Exercise
What you print must match the data line for line.
(Source data begins)
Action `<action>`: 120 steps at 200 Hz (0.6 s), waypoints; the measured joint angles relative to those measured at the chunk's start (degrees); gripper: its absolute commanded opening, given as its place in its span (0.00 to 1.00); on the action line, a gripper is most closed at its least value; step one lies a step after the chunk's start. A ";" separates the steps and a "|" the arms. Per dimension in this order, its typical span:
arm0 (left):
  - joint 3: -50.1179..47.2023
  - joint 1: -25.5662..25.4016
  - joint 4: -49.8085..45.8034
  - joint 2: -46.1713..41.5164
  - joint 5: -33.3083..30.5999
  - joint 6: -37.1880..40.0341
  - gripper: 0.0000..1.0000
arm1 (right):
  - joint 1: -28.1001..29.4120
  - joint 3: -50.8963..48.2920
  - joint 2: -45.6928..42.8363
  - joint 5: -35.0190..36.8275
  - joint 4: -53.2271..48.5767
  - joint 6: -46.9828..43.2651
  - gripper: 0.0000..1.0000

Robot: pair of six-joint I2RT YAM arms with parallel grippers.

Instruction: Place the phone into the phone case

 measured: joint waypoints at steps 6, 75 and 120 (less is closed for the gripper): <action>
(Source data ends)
Solved problem
Action `<action>`: 120 steps at 200 Hz (0.6 s), waypoints; the measured joint angles relative to those measured at the chunk's start (degrees); gripper: its absolute commanded opening, given as its place in its span (0.00 to 1.00); on the action line, a gripper is most closed at its least value; step one lies a step after the chunk's start. A ";" separates the steps and a "|" the arms. Per dimension in this order, its typical span:
arm0 (left):
  - joint 3: -50.1179..47.2023
  - joint 1: -25.5662..25.4016
  - joint 4: -49.8085..45.8034
  - joint 2: -46.1713..41.5164
  - joint 5: -33.3083..30.5999
  - joint 6: -37.1880..40.0341
  - gripper: 0.0000..1.0000
arm1 (right):
  - joint 1: -28.1001..29.4120
  - joint 3: -50.8963..48.2920
  - joint 2: -45.6928..42.8363
  - joint 5: -35.0190..36.8275
  - joint 4: -53.2271..48.5767
  - joint 6: -46.9828..43.2651
  - gripper: 0.0000..1.0000

Robot: pair of six-joint I2RT YAM arms with parallel grippers.

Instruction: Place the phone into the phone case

 measured: joint waypoints at steps 6, 75 and 120 (less is closed for the gripper): <action>

For this exercise, the work is now complete.